** Records for this task follows **

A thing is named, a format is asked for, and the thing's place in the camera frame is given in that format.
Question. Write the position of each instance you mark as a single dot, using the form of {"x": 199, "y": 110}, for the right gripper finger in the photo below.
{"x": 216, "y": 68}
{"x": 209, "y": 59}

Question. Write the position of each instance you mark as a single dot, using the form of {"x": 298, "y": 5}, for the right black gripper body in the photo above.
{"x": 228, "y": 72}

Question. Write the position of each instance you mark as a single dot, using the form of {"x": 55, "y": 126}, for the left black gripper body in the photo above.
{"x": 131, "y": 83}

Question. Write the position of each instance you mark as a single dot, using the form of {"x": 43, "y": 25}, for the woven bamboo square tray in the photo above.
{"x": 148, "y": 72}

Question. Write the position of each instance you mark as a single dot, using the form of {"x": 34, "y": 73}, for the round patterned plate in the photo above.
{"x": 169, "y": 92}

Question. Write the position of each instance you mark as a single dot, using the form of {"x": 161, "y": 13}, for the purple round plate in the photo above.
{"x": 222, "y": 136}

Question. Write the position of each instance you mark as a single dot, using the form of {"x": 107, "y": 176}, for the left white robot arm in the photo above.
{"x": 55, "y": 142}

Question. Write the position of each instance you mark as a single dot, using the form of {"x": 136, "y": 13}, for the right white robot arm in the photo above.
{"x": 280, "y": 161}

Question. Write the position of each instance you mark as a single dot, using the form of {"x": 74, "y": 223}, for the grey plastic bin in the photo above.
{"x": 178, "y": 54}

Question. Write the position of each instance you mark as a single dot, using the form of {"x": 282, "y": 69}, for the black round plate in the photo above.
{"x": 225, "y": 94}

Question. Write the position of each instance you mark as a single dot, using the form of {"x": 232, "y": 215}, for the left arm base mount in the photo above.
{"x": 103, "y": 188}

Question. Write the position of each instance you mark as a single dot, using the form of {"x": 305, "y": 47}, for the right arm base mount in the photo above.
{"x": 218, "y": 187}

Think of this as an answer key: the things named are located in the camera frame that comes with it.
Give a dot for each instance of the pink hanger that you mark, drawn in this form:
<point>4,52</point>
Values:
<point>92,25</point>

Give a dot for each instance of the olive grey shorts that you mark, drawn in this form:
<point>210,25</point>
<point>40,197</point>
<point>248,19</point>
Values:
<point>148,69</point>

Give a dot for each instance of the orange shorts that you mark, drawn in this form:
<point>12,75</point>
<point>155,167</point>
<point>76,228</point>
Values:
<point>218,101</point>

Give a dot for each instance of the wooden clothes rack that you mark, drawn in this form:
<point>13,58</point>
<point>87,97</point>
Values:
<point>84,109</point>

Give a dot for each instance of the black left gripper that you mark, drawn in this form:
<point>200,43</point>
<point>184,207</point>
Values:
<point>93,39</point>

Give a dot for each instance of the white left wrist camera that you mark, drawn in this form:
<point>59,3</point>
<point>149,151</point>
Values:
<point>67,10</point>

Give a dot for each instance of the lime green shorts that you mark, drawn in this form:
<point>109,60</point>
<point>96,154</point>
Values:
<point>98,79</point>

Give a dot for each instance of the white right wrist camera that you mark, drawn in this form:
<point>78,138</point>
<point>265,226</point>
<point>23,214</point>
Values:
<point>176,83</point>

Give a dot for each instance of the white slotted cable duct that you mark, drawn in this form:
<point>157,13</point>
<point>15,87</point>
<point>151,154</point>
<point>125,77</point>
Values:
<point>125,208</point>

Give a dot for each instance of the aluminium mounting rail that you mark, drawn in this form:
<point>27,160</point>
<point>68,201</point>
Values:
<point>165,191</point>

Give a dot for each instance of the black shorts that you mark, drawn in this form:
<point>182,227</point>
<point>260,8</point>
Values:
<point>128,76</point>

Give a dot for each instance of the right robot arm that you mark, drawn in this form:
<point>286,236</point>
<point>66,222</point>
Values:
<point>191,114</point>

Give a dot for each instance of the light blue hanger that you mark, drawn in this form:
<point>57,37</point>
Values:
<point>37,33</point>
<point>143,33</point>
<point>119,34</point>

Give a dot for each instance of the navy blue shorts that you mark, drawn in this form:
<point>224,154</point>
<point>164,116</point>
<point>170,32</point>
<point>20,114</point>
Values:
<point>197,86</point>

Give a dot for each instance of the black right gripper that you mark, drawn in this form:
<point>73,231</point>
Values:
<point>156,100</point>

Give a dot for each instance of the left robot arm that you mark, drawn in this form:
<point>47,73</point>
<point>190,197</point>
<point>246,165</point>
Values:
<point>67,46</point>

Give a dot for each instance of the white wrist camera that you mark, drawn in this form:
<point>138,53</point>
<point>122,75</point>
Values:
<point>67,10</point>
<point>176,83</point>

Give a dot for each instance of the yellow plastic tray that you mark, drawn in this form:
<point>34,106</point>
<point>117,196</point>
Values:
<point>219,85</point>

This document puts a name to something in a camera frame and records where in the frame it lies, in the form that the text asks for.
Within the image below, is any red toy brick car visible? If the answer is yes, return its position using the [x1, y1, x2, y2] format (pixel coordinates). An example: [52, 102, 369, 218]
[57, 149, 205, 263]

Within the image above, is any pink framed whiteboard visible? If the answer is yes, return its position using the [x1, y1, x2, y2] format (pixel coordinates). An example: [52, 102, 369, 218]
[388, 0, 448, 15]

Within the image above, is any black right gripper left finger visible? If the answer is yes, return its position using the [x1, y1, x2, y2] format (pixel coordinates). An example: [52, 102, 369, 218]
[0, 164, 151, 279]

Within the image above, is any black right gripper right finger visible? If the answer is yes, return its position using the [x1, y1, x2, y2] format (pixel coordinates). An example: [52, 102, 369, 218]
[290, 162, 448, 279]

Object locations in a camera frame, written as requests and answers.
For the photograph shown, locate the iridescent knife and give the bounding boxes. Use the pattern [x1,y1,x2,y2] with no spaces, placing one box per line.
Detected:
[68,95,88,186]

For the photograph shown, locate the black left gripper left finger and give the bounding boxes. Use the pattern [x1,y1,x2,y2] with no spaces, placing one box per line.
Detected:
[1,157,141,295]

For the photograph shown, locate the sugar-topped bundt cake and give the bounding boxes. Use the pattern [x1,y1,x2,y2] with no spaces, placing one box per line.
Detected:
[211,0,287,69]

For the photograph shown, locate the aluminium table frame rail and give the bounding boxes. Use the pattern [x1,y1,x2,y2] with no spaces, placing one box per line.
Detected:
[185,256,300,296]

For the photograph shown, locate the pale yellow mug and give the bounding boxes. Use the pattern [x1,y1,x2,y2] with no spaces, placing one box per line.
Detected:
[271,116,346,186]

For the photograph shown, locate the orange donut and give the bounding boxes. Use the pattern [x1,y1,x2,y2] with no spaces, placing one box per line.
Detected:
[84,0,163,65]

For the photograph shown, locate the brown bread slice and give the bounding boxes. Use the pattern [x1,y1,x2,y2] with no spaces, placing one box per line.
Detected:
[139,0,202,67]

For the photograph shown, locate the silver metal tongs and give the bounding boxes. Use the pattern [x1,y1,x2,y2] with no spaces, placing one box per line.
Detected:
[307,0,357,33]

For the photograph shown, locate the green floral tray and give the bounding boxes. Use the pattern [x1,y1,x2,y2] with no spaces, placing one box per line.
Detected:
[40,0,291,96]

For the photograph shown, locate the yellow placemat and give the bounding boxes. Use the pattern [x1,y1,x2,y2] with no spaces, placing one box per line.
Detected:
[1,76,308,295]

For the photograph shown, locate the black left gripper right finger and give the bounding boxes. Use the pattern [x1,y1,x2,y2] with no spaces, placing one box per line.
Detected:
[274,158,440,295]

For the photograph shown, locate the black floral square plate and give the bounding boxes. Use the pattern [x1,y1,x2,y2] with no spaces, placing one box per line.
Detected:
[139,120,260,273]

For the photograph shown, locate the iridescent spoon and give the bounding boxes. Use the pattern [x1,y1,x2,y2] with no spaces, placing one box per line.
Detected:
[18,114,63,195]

** End of Records for this task **

• What you are asked to do
Filter the entries down to the lines with the word "aluminium" in them.

• Result of this exercise
Give a dot for each instance of the aluminium mounting rail that you mark, drawn in this form:
For the photograph shown, locate the aluminium table frame rail and give the bounding boxes. Use the pattern [x1,y1,x2,y2] with no spaces, placing one box per line.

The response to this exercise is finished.